Early in your career, you further formed your writing habits by copying the practices of your professional colleagues, by trial-and-error, and by adapting to the regulations, policies and practices of the institutions you've worked for. Unfortunately, that tended more to make your writing conform to some norm than to make it more effective. You learned to begin a letter like this:

Enclosed herewith please find the photographs per your request of 17 June....

instead of in plain English:

Here are the photographs you asked for....

What is your reaction to these two versions of the same message?

How would you say it?

What about this longer passage in "standard" format for the beginning of a report?

The purpose of this report on procedures for analyzing the statistical properties of certain population samples is to outline methods for analyzing the data and to show by examples how these techniques might be applied to situations commonly met in demographic analysis.

Look familiar?
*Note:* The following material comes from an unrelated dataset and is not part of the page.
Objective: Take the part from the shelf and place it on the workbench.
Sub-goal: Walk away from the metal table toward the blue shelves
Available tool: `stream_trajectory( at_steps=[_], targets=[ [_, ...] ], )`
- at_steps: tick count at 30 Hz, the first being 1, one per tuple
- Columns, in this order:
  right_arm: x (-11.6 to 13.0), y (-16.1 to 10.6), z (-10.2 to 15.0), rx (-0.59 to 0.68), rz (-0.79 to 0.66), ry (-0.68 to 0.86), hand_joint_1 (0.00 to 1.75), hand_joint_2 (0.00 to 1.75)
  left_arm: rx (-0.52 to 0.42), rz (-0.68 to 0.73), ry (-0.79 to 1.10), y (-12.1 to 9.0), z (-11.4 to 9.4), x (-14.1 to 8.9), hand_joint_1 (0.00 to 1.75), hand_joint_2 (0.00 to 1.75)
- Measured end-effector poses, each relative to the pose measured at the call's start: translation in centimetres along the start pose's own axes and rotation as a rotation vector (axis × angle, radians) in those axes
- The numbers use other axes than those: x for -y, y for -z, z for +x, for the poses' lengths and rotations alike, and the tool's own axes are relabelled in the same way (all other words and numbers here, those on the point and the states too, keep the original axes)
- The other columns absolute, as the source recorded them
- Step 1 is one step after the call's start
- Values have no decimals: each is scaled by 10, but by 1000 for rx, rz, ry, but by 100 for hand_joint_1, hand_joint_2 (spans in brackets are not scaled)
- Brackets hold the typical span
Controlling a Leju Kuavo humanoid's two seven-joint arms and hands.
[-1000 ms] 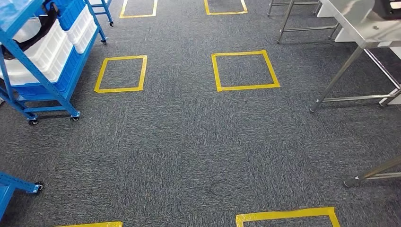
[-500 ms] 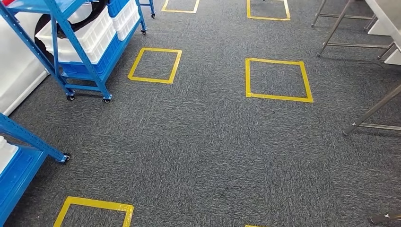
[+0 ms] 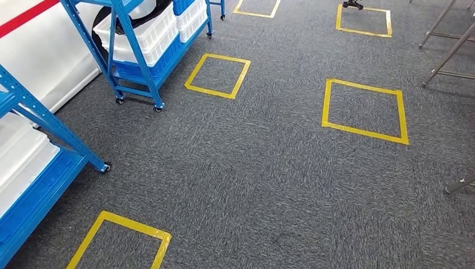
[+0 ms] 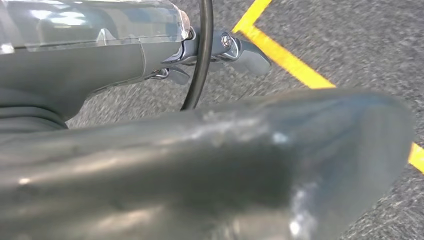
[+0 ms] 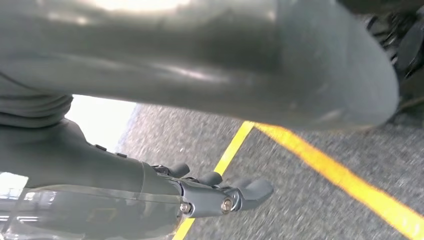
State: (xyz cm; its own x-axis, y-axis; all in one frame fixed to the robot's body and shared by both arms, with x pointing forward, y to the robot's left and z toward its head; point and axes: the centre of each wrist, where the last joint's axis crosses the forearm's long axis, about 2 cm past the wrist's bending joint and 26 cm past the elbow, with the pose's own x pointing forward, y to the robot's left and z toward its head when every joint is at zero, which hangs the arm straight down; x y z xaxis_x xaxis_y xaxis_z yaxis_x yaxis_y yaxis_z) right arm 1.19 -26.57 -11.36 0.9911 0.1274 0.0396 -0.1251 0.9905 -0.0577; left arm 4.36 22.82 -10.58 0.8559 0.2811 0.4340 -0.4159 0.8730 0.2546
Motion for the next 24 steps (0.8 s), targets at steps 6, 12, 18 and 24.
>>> stream_trajectory(
  at_steps=[6, 12, 18, 24],
  targets=[
    [8, 1, -5, -9, -14, -3, 0, 0, -2, 2, -6, 0, 0, 1, 0, 0],
    [10, 1, -4, -8, -16, -4, 0, 0, -7, 7, -14, 0, -1, 0, 0, 0],
    [10, 1, 1, 1, -14, -5, 0, 0, -12, 11, -17, -1, -2, -1, 0, 0],
    [0, 0, -2, -4, 5, -6, 0, 0, -9, 10, -19, 0, 0, 0, 0, 0]
  ],
)
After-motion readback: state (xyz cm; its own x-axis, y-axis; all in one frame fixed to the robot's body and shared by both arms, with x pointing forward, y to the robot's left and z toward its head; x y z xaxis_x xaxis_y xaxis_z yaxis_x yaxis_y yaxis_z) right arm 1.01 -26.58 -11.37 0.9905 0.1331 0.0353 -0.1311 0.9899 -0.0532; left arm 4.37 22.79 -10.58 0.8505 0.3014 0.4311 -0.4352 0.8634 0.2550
Do you see anything wrong with this way of beginning a report? What questions does it raise?

If this opening paragraph seems OK to you, you've been conditioned by "the system" to accept writing that conforms but contains little useful information. What's missing here are the specifics that let the reader know whether the rest of this report will be useful to him or whether he would be wasting his time reading it. This kind of stilted, institutionalized writing has become an accepted standard in large organizations, governments and publications, who resist change because "That's the way we've always done it here."


Some questions about the way things are done in your organization

By asking you these questions, I'm not encouraging rebellion. I just want you to think about the subtle influences your working environment has on your writing.

1. Have you ever questioned any of your organization's policies or rules about the way things should be written, because they don't make any sense to you? If so, write down some of those policies here:

2. Do you automatically write your memos, papers or reports in the same format and using the same style as those that have gone before you?

3. Do you take it for granted that those formats and styles are the best ones for the job?

4. What happens in your organization when someone tries to deviate from established procedures?

5. Does your organization have (at least unwritten) rules against being personal in company writing -- for example, using "I" -- so that it's hard to find out who's responsible?

Most organizational policies just limit your flexibility and give you fewer options than someone with a full range of choices.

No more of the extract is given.